## Exercise directions
Without the images, write out all of the following entries exactly.

-------- Material for this task --------

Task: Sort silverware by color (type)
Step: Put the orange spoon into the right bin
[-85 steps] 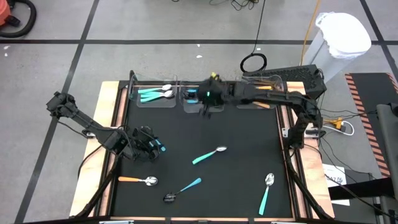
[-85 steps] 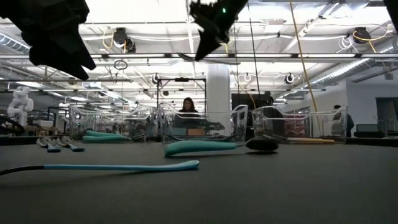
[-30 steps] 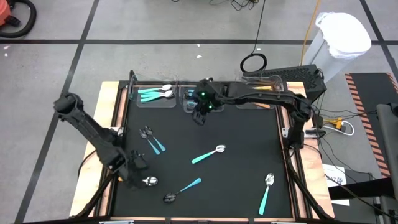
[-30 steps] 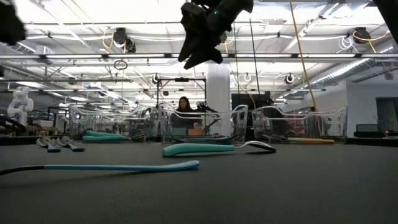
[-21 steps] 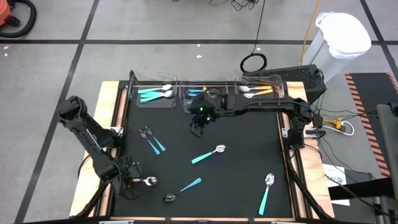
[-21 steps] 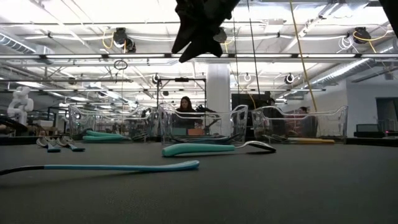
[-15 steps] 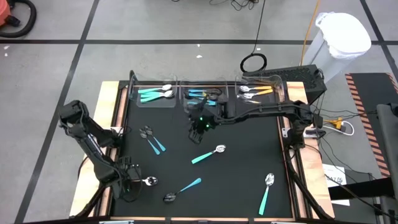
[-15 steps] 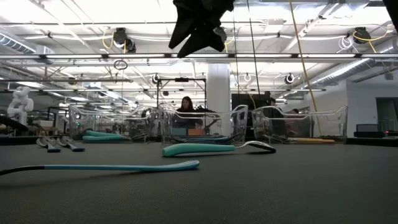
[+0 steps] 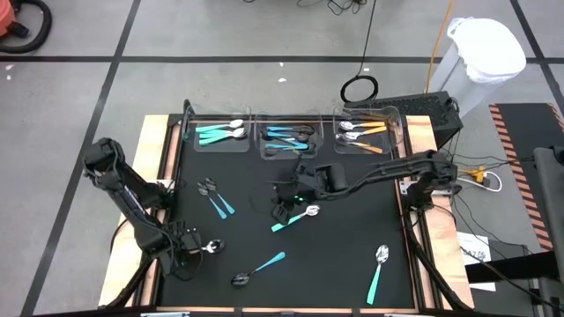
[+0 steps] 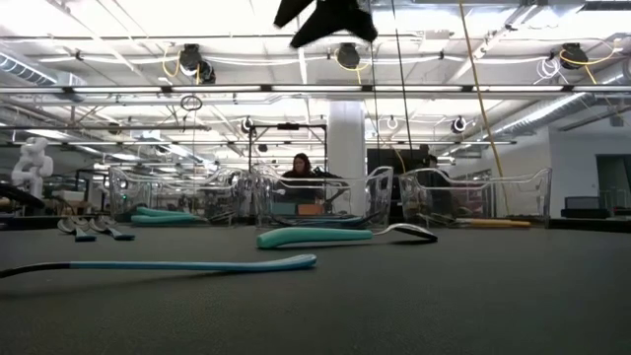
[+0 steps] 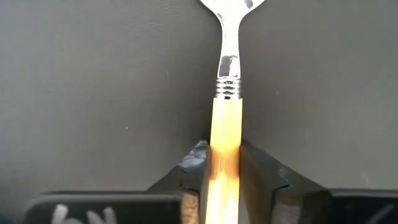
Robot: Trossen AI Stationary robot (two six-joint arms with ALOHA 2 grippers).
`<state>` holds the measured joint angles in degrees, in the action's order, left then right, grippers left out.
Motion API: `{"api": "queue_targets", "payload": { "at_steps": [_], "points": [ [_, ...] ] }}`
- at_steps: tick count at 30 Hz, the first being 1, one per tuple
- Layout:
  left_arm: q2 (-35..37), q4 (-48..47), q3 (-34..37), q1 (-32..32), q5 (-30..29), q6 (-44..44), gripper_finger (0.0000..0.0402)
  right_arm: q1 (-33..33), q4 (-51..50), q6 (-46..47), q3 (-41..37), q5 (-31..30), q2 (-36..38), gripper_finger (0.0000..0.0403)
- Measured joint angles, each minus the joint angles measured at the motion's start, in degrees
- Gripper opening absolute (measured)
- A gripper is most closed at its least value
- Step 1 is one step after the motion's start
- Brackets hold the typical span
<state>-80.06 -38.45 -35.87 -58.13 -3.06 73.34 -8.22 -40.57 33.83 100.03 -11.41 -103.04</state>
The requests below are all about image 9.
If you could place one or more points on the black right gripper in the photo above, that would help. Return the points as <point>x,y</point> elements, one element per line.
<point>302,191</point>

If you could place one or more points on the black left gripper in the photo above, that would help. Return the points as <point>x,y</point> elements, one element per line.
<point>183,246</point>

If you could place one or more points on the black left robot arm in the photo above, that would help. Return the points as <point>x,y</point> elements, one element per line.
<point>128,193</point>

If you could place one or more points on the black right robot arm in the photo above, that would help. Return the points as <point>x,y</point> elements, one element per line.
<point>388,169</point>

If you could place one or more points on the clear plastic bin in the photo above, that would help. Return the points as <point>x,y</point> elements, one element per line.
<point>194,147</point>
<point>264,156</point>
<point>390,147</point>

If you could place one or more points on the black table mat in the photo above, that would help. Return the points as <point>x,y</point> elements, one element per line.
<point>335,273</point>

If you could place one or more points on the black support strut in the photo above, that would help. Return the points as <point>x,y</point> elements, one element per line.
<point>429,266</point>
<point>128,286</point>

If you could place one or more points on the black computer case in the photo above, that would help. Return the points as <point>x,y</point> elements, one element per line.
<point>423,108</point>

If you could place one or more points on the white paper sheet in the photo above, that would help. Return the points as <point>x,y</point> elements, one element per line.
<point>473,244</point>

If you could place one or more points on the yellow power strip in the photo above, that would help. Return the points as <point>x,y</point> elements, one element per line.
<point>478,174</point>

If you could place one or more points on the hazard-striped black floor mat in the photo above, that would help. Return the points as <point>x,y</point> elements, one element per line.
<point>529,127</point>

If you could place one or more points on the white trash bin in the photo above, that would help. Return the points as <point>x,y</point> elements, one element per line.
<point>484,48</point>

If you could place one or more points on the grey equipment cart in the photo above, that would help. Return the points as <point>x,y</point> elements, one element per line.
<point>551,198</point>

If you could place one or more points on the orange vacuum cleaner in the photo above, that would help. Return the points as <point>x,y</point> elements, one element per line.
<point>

--------

## Problem solution
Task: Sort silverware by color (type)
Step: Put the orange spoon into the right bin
[-85 steps] 
[-85 steps] 
[-30 steps] 
[-30 steps] 
[-21 steps] 
[-21 steps] 
[-15 steps] 
[-15 steps] 
[+0 steps] 
[+0 steps] 
[+0 steps] 
Robot: Trossen AI Stationary robot (two six-joint arms with ALOHA 2 grippers).
`<state>` holds the measured joint angles in degrees, in the action's order, left then right, grippers left out.
Motion API: `{"api": "queue_targets", "payload": { "at_steps": [_], "points": [ [_, ...] ] }}`
- at_steps: tick count at 30 Hz, the first being 1, one per tuple
- Layout:
  left_arm: q2 (-35..37), q4 (-48..47), q3 (-34..37), q1 (-32..32), q5 (-30..29), q6 (-44..44), gripper_finger (0.0000..0.0402)
  right_arm: q1 (-33..33), q4 (-51..50), q6 (-46..47), q3 (-41..37), q5 (-31..30), q2 (-36..38), gripper_finger (0.0000..0.0403)
- Measured joint angles, each minus the joint angles measured at the motion's start, in degrees
- Gripper opening absolute (measured)
- A gripper is most closed at its least value
- Step 1 is one step after the motion's start
- Brackets hold the typical span
<state>-80.06 -38.45 -35.87 -58.13 -3.06 73.34 -8.22 -40.57 33.83 100.03 -11.41 -103.04</state>
The requests below are all about image 9.
If you could place one or more points on the black right gripper in the photo above, that would help. Return the points as <point>x,y</point> elements, one element per line.
<point>302,191</point>

If you could place one or more points on the black left gripper in the photo above, that would help. Return the points as <point>x,y</point> elements, one element per line.
<point>183,246</point>

If you could place one or more points on the black left robot arm in the photo above, that would help. Return the points as <point>x,y</point> elements, one element per line.
<point>128,193</point>

If you could place one or more points on the black right robot arm in the photo above, that would help. Return the points as <point>x,y</point> elements, one element per line.
<point>388,169</point>

If you could place one or more points on the clear plastic bin in the photo above, that would help. Return the points as <point>x,y</point> elements, one element per line.
<point>194,147</point>
<point>264,156</point>
<point>390,147</point>

If you could place one or more points on the black table mat in the photo above, that would help. Return the points as <point>x,y</point> elements, one element per line.
<point>335,273</point>

If you could place one or more points on the black support strut in the photo above, that would help. Return the points as <point>x,y</point> elements, one element per line.
<point>429,266</point>
<point>128,286</point>

If you could place one or more points on the black computer case in the photo above, that would help. Return the points as <point>x,y</point> elements, one element per line.
<point>423,108</point>

If you could place one or more points on the white paper sheet in the photo above, that would help. Return the points as <point>x,y</point> elements, one element per line.
<point>473,244</point>

If you could place one or more points on the yellow power strip in the photo above, that would help. Return the points as <point>x,y</point> elements, one element per line.
<point>478,174</point>

If you could place one or more points on the hazard-striped black floor mat in the photo above, that would help. Return the points as <point>x,y</point> elements, one element per line.
<point>529,127</point>

If you could place one or more points on the white trash bin in the photo above, that would help. Return the points as <point>x,y</point> elements, one element per line.
<point>484,48</point>

If you could place one or more points on the grey equipment cart in the photo above, that would help. Return the points as <point>x,y</point> elements, one element per line.
<point>551,198</point>

If you could place one or more points on the orange vacuum cleaner in the photo above, that would help. Return the points as <point>x,y</point> elements, one element per line.
<point>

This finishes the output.